Contar ou não contar?
Junho 03, 2019
eis a questão.
a palavra "cancro" pesa duas toneladas, e não interessa se é grave ou não, que o peso é o mesmo em cima de quem a ouve.
[cada um sabe o que é melhor para si, mas eu] perante um tipo de doença curável e sem necessidade de tratamentos agressivos, sem perder o cabelo ou ficar com sequelas físicas, não tinha vontade nenhuma de andar a preocupar as pessoas sem motivos para tal.
por isso mesmo, poucos ficaram a saber. apenas aqueles que nas duas semanas anteriores assistiram aos meus ataques de pânico, a minha sis e alguns colegas, e os colegas com que trabalhava directamente, visto que as minhas ausências iam começar a ser frequentes nos próximos tempos, por causa das consultas, exames, e tratamentos. uma das minhas grandes preocupações desde o primeiro momento, era o trabalho que não ia conseguir fazer, e os colegas que ia deixar pendurados. e aqui tenho que fazer uma menção honrosa ao meu boss, que foi excepcional não só a gerir o estrago das minhas ausências forçadas, como o apoio que me deu. fez uma diferença enorme nesta história toda.
até ter a certeza absoluta da rebaldaria que ia dentro da minha mama esquerda, e como ia decorrer o processo todo, não quis dizer nada a quem eu sabia que ia custar mais, os meus pais. não queria correr o risco de dizer umas coisas, e afinal eram outras, e que ia ser assim, mas depois já não ia. então esperei até ao momento em que não restavam dúvidas.
"olha mãe, este fim de semana não posso ir aí abaixo festejar o teu aniversário, porque tenho uma cirurgia marcada para tirar uma cena da mama, e não posso correr o risco de ficar doente". a sério, ninguém merece, muito menos a nossa mãe.. foi a notícia mais merdosa que já tive que dar a alguém..

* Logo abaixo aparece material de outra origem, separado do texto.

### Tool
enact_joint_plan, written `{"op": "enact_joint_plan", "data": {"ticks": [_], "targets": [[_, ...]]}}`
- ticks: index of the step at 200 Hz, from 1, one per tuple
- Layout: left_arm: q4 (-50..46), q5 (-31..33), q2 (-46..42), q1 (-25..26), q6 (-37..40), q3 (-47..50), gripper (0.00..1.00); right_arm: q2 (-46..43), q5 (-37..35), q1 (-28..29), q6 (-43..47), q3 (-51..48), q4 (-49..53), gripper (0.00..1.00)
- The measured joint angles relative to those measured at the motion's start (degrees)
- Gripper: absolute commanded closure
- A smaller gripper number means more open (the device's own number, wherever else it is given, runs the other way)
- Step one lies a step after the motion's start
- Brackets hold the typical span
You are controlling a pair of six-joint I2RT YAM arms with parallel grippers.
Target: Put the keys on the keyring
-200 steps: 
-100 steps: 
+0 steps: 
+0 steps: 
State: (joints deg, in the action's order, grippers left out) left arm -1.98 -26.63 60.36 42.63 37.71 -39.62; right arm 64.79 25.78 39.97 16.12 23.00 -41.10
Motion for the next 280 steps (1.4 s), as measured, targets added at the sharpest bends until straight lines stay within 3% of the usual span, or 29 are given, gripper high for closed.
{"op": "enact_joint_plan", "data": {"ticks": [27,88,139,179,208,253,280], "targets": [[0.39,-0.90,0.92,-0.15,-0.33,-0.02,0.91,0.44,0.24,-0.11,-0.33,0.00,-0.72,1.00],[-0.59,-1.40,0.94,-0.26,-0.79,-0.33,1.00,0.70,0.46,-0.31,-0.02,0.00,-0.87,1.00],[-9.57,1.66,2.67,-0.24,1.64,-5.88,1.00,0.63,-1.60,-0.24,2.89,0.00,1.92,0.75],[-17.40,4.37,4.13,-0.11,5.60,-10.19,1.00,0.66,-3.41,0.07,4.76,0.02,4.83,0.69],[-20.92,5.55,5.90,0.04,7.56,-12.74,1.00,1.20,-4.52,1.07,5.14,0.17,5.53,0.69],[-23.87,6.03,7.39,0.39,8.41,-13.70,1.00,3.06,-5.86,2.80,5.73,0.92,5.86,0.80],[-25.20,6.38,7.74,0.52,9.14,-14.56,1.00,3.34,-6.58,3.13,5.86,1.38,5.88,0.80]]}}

apesar de nunca ter usado a palavra "C", de ter assegurado várias vezes durante o telefonema que não era mesmo nada de especial, era perfeitamente curável, que tinha uma equipa impecável a tratar de mim, e que não queria ninguém preocupado, é óbvio que eles não reagiram bem à notícia. quase preferia não ter contado, tinha-lhes poupado ao choque, que nem consigo imaginar que seja para uma mãe e um pai ouvir uma merda destas...

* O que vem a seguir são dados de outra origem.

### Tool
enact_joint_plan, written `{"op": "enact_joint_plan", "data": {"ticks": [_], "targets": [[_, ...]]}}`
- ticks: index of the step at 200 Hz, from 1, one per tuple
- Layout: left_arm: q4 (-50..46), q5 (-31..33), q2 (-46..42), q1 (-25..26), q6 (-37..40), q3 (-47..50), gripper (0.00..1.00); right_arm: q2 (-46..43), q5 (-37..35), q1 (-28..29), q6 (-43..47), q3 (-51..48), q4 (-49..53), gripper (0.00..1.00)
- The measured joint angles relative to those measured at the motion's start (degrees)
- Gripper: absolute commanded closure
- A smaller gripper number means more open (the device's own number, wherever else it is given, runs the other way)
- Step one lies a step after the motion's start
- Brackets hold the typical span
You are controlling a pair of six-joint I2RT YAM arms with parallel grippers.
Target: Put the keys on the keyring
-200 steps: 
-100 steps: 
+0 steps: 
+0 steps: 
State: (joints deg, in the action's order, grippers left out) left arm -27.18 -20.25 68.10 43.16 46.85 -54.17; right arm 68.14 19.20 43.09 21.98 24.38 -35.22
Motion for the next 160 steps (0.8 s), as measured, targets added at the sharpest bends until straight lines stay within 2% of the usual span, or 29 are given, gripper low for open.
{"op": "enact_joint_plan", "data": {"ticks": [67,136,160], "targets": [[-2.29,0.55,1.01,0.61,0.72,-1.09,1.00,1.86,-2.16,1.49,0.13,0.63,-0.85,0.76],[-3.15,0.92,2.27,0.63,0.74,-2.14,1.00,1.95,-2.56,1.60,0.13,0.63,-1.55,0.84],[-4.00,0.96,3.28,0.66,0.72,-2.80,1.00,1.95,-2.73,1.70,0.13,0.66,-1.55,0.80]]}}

e é aqui que se levanta uma questão bastante ingrata, para ambos os lados..
nós, que estamos a viver a doença na primeira pessoa, não basta já as mil e uma preocupações que temos na cabeça, como ainda temos que andar a gerir as emoções dos outros. quase que ficamos com sentimentos de culpa, por estarmos a causar angústia e sofrimento às pessoas que nos são mais próximas.. por isso mesmo, e ainda que pareça frio da minha parte, aqui tenho que ser absolutamente racional: o meu foco tem que estar exclusivamente na minha recuperação, não posso estar preocupada com aquilo que possas estar a sentir..
compreendo que não seja uma coisa muito fácil de aceitar e meter em prática, mas manifestações de pena e desgosto é a última coisa que precisamos neste momento. ou pelo menos foi o que eu senti.